Data provided:
------------------------
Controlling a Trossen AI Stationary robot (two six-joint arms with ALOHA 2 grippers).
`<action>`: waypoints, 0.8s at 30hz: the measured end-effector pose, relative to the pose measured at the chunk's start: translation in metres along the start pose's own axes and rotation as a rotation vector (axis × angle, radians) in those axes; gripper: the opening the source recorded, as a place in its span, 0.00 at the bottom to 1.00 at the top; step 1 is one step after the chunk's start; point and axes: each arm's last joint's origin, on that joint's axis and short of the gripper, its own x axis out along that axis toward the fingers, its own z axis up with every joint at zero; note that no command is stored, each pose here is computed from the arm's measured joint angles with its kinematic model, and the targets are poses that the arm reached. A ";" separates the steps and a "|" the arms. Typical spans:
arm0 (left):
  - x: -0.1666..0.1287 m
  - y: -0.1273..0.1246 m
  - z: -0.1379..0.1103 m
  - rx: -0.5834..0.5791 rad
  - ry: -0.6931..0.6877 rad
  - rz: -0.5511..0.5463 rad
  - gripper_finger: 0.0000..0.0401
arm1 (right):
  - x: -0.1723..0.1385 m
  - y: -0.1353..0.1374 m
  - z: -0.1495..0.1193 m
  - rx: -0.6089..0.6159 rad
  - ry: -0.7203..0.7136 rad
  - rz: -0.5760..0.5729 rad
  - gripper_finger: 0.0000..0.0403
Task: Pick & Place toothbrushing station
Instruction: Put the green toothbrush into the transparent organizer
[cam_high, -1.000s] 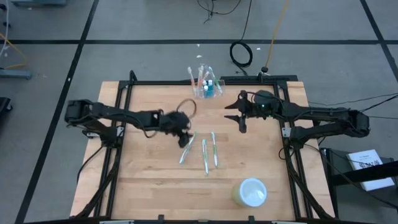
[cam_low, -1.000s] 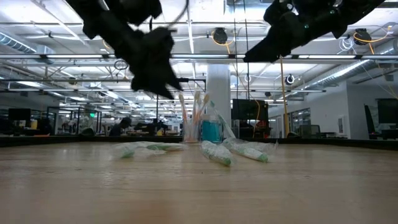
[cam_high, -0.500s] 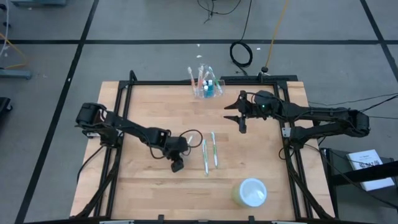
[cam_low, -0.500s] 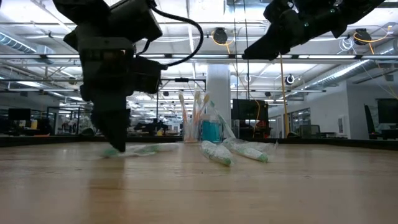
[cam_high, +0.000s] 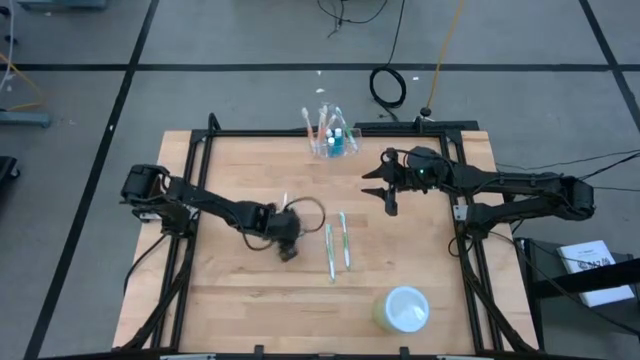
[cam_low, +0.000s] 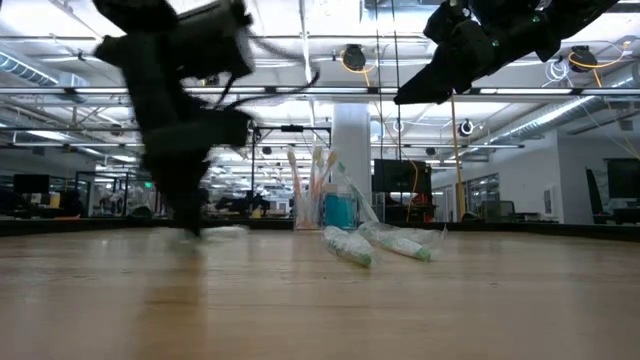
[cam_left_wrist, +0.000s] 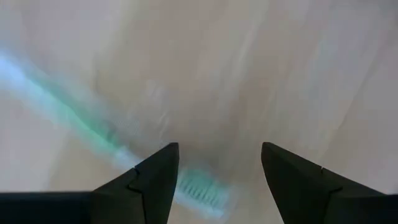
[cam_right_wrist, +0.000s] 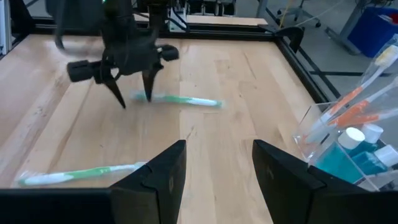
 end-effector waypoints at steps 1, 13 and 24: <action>-0.001 -0.002 0.011 -0.013 -0.093 -0.034 0.58 | 0.000 0.000 0.000 0.006 0.000 0.000 0.44; -0.060 0.016 0.056 0.287 -0.410 0.418 0.58 | 0.000 0.002 -0.001 0.032 0.011 0.009 0.44; -0.014 0.092 0.067 0.176 -0.242 0.386 0.58 | 0.002 0.011 0.002 0.012 -0.011 0.044 0.44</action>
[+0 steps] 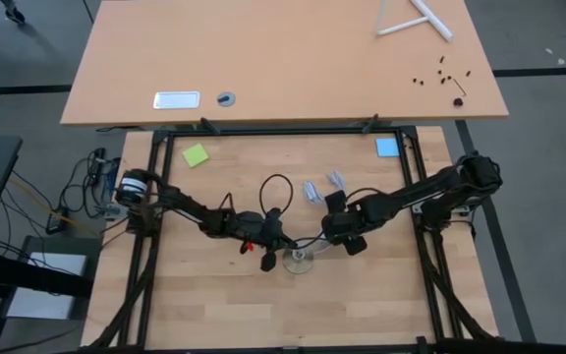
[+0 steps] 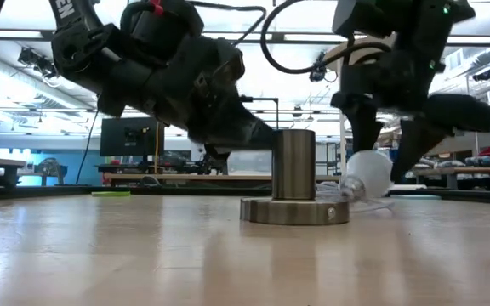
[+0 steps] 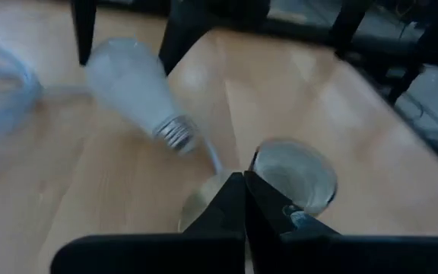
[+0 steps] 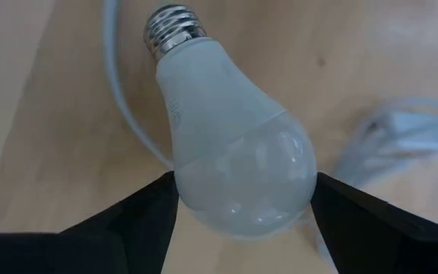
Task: Screw lightbulb
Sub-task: Insert the lightbulb into the lamp
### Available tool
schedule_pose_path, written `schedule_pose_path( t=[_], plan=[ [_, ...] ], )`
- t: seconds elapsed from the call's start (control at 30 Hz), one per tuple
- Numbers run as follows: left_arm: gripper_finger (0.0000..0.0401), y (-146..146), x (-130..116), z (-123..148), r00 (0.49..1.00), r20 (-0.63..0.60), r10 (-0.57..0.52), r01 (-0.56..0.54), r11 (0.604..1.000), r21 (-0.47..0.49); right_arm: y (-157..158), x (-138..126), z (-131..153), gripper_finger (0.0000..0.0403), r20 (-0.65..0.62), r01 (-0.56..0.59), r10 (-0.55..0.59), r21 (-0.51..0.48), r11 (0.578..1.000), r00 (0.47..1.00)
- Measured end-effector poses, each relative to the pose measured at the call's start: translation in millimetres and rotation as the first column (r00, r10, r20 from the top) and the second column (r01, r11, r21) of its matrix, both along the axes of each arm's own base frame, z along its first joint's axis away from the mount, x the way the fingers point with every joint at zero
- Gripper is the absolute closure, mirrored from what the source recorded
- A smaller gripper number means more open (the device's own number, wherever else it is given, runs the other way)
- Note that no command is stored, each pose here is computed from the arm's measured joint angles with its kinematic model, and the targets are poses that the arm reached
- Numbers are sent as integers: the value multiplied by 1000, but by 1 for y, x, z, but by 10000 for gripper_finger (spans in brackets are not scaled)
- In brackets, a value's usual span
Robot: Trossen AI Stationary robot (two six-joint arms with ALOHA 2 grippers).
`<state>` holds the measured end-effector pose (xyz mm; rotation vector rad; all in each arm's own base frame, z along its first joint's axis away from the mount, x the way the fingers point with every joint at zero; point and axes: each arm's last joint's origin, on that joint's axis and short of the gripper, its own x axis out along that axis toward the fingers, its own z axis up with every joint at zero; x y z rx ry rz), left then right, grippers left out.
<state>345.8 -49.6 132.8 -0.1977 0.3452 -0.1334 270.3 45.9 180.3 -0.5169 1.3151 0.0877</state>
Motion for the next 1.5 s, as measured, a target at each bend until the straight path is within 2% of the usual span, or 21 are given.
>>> schedule_pose_path(
  t=[0.23,0.47,0.57,0.67,0.77,0.87,1.0,1.1,1.2,1.27,1.33,1.4,1.5],
  plan=[
    [400,1,0,24,997,82,3,-2,1000,-10,-3,3,35,111,-37,71,-77,-141,987,996],
    [400,1,-6,49,988,154,-6,4,1000,13,-3,10,71,112,39,122,-116,-184,975,992],
    [400,3,-10,59,987,159,20,-25,999,35,-3,11,86,111,68,150,-138,-212,966,988],
    [400,3,-17,66,988,121,93,-105,990,97,-3,11,97,110,101,185,-165,-241,953,981],
    [400,1,-26,72,978,70,194,-204,962,179,-2,13,104,111,132,203,-176,-230,952,975],
    [400,-3,-36,79,968,42,245,-249,944,218,0,16,109,112,161,209,-176,-217,954,971],
    [400,-9,-43,85,971,25,238,-237,945,226,2,21,111,110,218,218,-175,-195,956,960],
    [400,-12,-52,82,970,-60,237,-213,939,269,6,24,112,110,254,218,-169,-178,960,952],
    [400,-11,-65,80,932,-148,332,-273,908,318,11,27,114,111,296,216,-164,-154,964,941],
    [400,-10,-70,79,912,-167,375,-310,896,317,14,28,115,111,322,212,-157,-141,967,934],
    [400,-14,-72,81,921,-139,363,-314,906,284,16,30,116,111,338,209,-154,-133,969,928],
    [400,-19,-71,85,949,-95,302,-271,930,248,17,32,117,112,365,213,-157,-118,970,918],
    [400,-24,-70,88,969,-54,240,-218,941,259,17,34,117,112,379,216,-160,-111,970,912]
  ],
)
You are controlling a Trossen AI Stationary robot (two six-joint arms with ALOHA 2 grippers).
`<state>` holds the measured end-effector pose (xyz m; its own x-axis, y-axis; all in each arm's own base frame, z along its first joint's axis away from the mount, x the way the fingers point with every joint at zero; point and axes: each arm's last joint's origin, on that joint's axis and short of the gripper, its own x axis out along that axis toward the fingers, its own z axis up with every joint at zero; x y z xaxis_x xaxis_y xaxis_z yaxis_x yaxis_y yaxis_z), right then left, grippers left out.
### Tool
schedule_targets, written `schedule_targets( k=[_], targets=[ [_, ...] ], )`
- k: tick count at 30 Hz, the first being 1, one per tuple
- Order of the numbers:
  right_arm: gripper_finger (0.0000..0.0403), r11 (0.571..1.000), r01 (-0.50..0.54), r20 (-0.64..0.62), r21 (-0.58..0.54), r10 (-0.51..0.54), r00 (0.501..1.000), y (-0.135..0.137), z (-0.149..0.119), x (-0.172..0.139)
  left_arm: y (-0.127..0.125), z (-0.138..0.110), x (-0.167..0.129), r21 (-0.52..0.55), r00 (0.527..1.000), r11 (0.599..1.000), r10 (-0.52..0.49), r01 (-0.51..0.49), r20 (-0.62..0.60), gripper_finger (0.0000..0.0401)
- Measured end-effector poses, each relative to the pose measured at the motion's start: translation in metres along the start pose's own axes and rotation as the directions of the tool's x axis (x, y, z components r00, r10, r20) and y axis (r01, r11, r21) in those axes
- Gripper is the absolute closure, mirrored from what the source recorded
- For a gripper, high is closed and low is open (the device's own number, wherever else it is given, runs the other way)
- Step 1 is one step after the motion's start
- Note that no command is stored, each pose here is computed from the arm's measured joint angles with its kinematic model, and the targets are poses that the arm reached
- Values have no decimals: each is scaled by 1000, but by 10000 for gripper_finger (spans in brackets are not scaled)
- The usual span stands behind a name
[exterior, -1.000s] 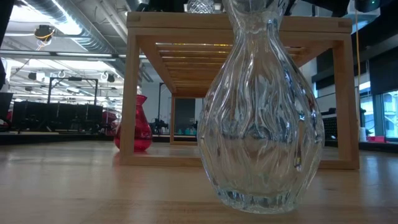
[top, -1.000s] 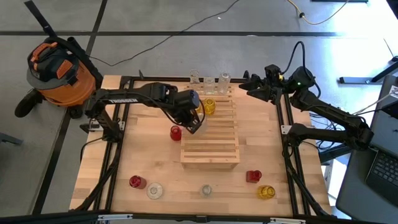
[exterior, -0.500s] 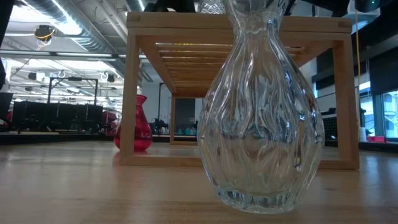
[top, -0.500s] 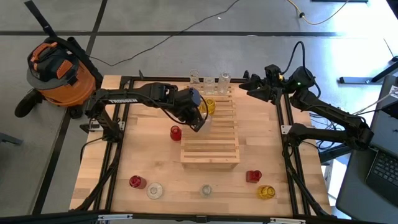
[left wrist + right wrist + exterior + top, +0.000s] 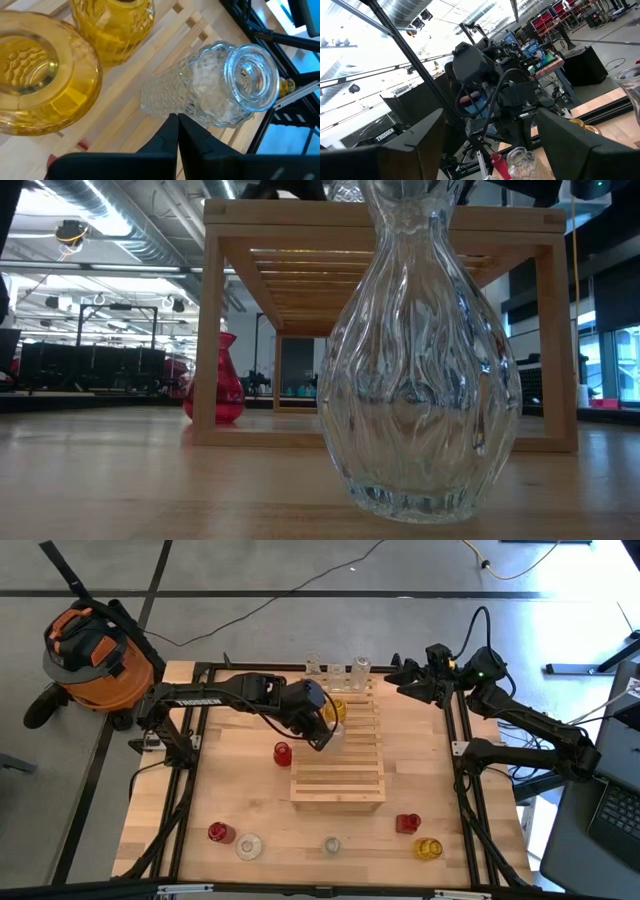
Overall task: Sort vases onto shelf
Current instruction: Put the transparent vase on the shelf, then put the red vase on the shelf
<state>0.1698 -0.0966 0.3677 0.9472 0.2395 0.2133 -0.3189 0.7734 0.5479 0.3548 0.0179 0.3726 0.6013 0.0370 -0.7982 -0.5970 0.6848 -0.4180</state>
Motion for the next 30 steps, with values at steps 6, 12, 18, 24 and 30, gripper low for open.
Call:
schedule_targets(
  k=[6, 12, 18, 24, 30],
  targets=[
    [137, 1000, 0, 0, 0, 0, 1000, 0, 0, 0, -1, 1, 0, 1, 1000, 1000, -10, 10, 10, 401],
    [137, 995, -84, -54, 45, 86, 995, 5, 1, 0, 0, -1, -1, 13, 1000, 1000, -10, 11, -14, 401],
    [137, 954, -207, -237, 216, 257, 937, 26, -4, -9, 13, -18, -36, 43, 993, 995, 88, -85, -82, 401],
    [171, 924, -40, -425, 380, 213, 880, 38, -47, -27, 23, -28, -49, 101, 975, 982, 172, -159, -143, 401],
    [219, 943, 229, -697, 240, 4, 717, 55, -104, -63, 23, -39, -38, 121, 963, 975, 205, -186, -174, 401]
  ],
)
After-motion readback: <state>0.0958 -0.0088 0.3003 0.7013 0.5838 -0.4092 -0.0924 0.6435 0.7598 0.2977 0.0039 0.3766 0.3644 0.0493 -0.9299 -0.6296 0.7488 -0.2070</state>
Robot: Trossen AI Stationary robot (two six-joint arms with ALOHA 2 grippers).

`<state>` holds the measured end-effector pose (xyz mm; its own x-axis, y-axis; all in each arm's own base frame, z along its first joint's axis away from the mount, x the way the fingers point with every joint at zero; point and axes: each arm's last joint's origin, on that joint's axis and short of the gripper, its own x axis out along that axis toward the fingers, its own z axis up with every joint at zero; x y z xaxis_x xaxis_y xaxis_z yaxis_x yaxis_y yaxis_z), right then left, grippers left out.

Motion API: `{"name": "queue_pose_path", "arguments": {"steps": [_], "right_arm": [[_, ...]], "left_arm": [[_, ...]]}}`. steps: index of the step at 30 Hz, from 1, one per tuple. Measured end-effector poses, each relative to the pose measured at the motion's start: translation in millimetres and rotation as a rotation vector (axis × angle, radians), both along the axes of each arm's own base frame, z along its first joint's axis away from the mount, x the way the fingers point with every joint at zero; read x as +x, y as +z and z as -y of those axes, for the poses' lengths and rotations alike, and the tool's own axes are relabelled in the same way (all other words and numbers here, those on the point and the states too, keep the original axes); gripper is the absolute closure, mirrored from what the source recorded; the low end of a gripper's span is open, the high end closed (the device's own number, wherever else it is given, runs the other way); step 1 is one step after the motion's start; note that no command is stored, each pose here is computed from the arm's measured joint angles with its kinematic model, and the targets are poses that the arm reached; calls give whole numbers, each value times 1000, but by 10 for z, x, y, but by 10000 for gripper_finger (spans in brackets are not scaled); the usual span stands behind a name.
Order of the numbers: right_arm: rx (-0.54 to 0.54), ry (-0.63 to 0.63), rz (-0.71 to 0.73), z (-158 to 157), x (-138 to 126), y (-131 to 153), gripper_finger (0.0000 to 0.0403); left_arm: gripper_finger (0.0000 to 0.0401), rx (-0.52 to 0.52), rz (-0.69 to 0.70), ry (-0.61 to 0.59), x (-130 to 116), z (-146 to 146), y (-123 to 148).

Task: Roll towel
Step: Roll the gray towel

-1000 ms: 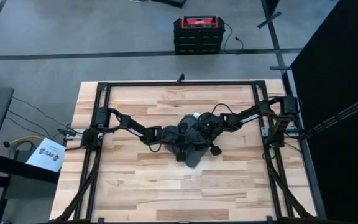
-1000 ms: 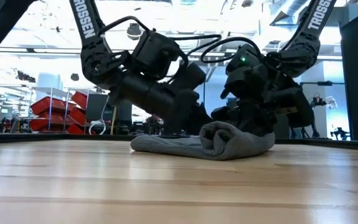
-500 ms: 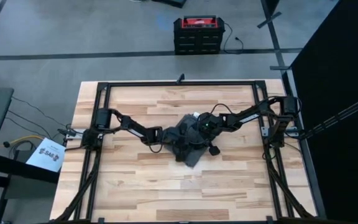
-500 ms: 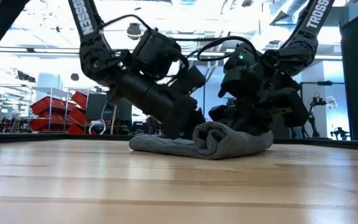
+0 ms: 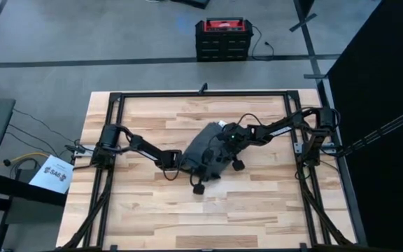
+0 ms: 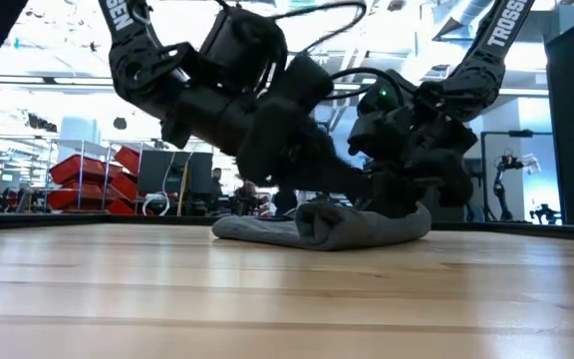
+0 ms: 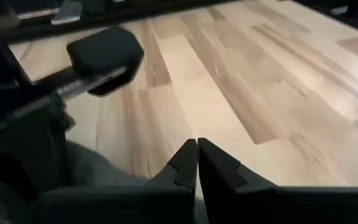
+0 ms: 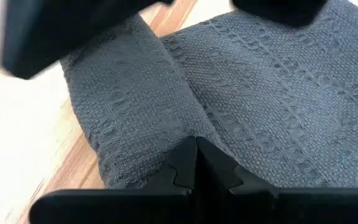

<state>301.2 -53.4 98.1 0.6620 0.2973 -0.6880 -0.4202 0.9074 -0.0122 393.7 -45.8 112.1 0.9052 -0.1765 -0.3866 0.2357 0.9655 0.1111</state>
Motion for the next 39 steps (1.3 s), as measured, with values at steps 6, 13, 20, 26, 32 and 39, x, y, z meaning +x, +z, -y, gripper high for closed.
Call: {"name": "queue_pose_path", "arguments": {"steps": [6, 13, 20, 26, 32, 39], "right_arm": [[3, 10, -5, -16, -4, -6, 403], [13, 20, -9, -37, -7, -11, 403], [11, 21, -23, -30, 19, 48, 403], [-152, -47, -111, -8, -45, 323, 403], [-361, -121, -120, 54, -53, 454, 403], [-436, -98, -271, -15, -22, 454, 403]], "left_arm": [[401, 40, -30, 41, -8, -138, -12], [401, 33, -17, 86, 17, -412, -40], [401, -87, -46, 70, 49, -504, -457], [401, -168, -74, 87, 44, -609, -593], [401, -175, -64, 82, 41, -607, -593], [401, -207, -70, 98, 34, -647, -599]]}}
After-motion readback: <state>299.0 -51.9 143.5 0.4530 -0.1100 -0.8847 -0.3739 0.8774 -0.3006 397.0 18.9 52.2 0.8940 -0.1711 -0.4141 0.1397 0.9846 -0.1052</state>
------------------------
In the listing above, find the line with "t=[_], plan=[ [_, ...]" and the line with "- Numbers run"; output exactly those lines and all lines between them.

Output for this exercise:
schedule_pose_path, written `schedule_pose_path( t=[_], plan=[ [_, ...] ], )`
- t: seconds elapsed from the call's start (control at 30 Hz), one per tuple
- Numbers run as follows: left_arm: gripper_finger (0.0000..0.0401), y (-146..146), x (-130..116), z (-123..148), r00 (0.49..1.00), r20 (-0.63..0.60), r10 (-0.57..0.52), r01 (-0.56..0.54), r11 (0.604..1.000), r21 (-0.47..0.49); right_arm: y (-157..158), x (-138..126), z (-131..153), gripper_finger (0.0000..0.0403), r20 (-0.65..0.62), r01 (-0.56..0.59), r10 (-0.55..0.59), r21 (-0.51..0.48), r11 (0.578..1.000), r00 (0.47..1.00)

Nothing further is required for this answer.